Moisés les hace ver que han cometido un pecado muy grave. Pero ahora subiré al Señor. Y su oración
es de enorme fuerza: O perdonas al
pueblo, o me borras del libro de la vida. Dios responde que lo sufrirá el que
haya pecado pero no Moisés. Ahora ve y
guía a tu pueblo al sitio que te dije: mi ángel irá delante de ti.
Y el SALMO que corea la
narración anterior, viene a ser optimista y confiado: Dad gracias al Señor porque es bueno. (105)
Pasamos al evangelio, que continúa con nuevas parábolas (Mt. 13,31-35). Primero está la
parábola del grano de mostaza. El Reino
de los cielos se parece… El grano de mostaza es inicialmente una semilla
muy pequeña. Pero cuando se siembra, acaba creciendo y formando un arbusto donde
los mismos pájaros viene a anidar en sus ramas.

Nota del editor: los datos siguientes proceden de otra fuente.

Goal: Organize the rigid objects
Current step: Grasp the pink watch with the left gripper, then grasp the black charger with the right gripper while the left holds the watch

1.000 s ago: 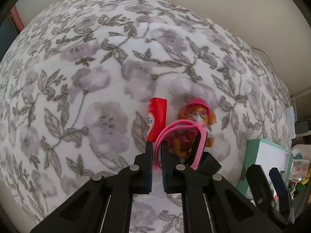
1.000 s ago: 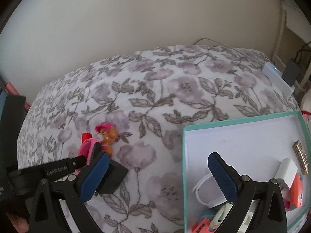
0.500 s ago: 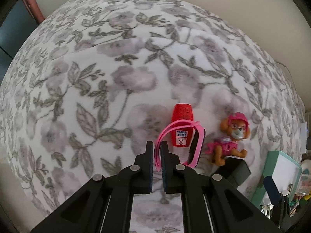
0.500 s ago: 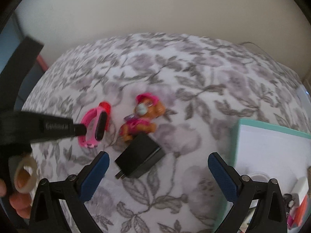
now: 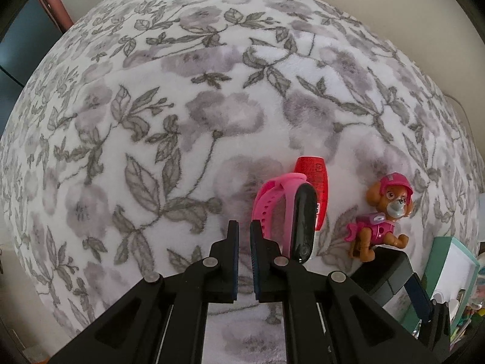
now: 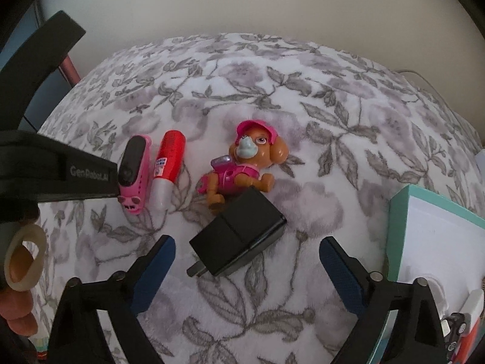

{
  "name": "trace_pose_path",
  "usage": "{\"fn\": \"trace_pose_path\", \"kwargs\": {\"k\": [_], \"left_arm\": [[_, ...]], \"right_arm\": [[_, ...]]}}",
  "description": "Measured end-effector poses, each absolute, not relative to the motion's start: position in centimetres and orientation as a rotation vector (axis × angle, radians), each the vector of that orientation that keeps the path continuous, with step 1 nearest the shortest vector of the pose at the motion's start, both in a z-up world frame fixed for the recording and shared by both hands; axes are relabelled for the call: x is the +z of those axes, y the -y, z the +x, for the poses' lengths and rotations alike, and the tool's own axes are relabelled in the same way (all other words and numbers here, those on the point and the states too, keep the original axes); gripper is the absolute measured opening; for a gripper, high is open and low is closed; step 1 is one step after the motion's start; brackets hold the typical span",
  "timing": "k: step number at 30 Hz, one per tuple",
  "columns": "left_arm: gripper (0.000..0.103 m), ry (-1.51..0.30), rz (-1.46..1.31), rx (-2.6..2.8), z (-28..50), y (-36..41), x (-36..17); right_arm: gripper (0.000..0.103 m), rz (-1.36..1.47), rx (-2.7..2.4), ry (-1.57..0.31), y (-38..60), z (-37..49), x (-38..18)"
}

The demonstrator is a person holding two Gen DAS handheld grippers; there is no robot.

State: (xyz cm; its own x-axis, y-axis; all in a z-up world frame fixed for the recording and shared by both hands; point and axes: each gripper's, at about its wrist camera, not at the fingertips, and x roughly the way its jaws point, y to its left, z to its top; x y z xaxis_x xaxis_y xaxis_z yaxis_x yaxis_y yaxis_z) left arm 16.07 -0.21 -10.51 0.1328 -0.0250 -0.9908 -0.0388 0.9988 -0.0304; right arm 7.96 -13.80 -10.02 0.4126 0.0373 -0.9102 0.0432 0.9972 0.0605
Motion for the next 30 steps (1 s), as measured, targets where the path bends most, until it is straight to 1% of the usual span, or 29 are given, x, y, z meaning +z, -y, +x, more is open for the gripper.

El Reino no es de multitudes. No es de relumbrones. El
Reino es algo pequeño que tiene la vocación de hacerse grande y acoger a todos
los que se acercan. Quizás sea ésta una lección muy útil en los momentos
actuales. Hemos vivido períodos de cristiandad, en los que las masas aceptaban
los postulados del Reino. Pero ya vemos en qué ha quedado. Hoy las masas se han
alejado. Quedamos “un resto” (como en los tiempos de la deportación de
Babilonia). “Un resto” que no significa que seamos pocos, pero sí que la
Iglesia no es masa. Y que tenemos que vivir la humildad del fracaso humano,
pero la confianza en que la barca de la Iglesia no se hunde, y en ella
navegamos con toda la incertidumbre de “migrantes” que no sabemos si llegamos a
puerto…, y con toda la certeza de que las fuerzas del infierno no pueden contra
ella.
Pero hay más: ya no somos “cristiandad”. Ya no se está en
el Reino por el hecho de nacer y seguirse indiscutiblemente un bautismo y una
formación familiar en la fe. Ahora cada uno de los que estamos y creemos,
tenemos que sentirnos levadura, cuya
misión –dentro de ser tan pequeño el fermento-, tiene que fermentar toda la
masa. Es una llamada urgente a la misión, al apostolado, a ser testigos que
tienen que manifestar en sus vidas que el Reino está ahí y que su vocación es
extenderse. Una misión que va mucho más “boca a boca”, contagio de hombres y
mujeres convencidos de que el Reino está ahí y que hay que comunicarlo.
La “fe entra por el oído”, dice Pablo. Las familias
modernas no hablan a sus hijos de esa vía. No les proporcionan el camino. No
bautizan. No les inculcan los principios evangélicos, no hablan de Cristo, no
les hablan de Dios. Ahí es donde la levadura tiene que actuar. Y hemos de sentirnos
levadura que –partiendo de lo poco que somos y podemos-, ponemos todas nuestras
posibilidades al servicio de la causa de Jesús. Con menos empezó Jesús su obra:
la Palabra esparcida, y doce hombres de muy poca cultura, entusiasmados con la
causa del Maestro. Y eso llegó a invadir el mundo y sembrar de rasgos
cristianos el arte, la arquitectura, la literatura, la poesía…, y el mundo
entero que había encontrado una creación cristiana que les hablaba de lo
sublime y grande de Dios.
¡Pobre mundo el de hoy, que ha dejado de lado la
inspiración cristiana y la referencia a un Dios que está por encima de todo!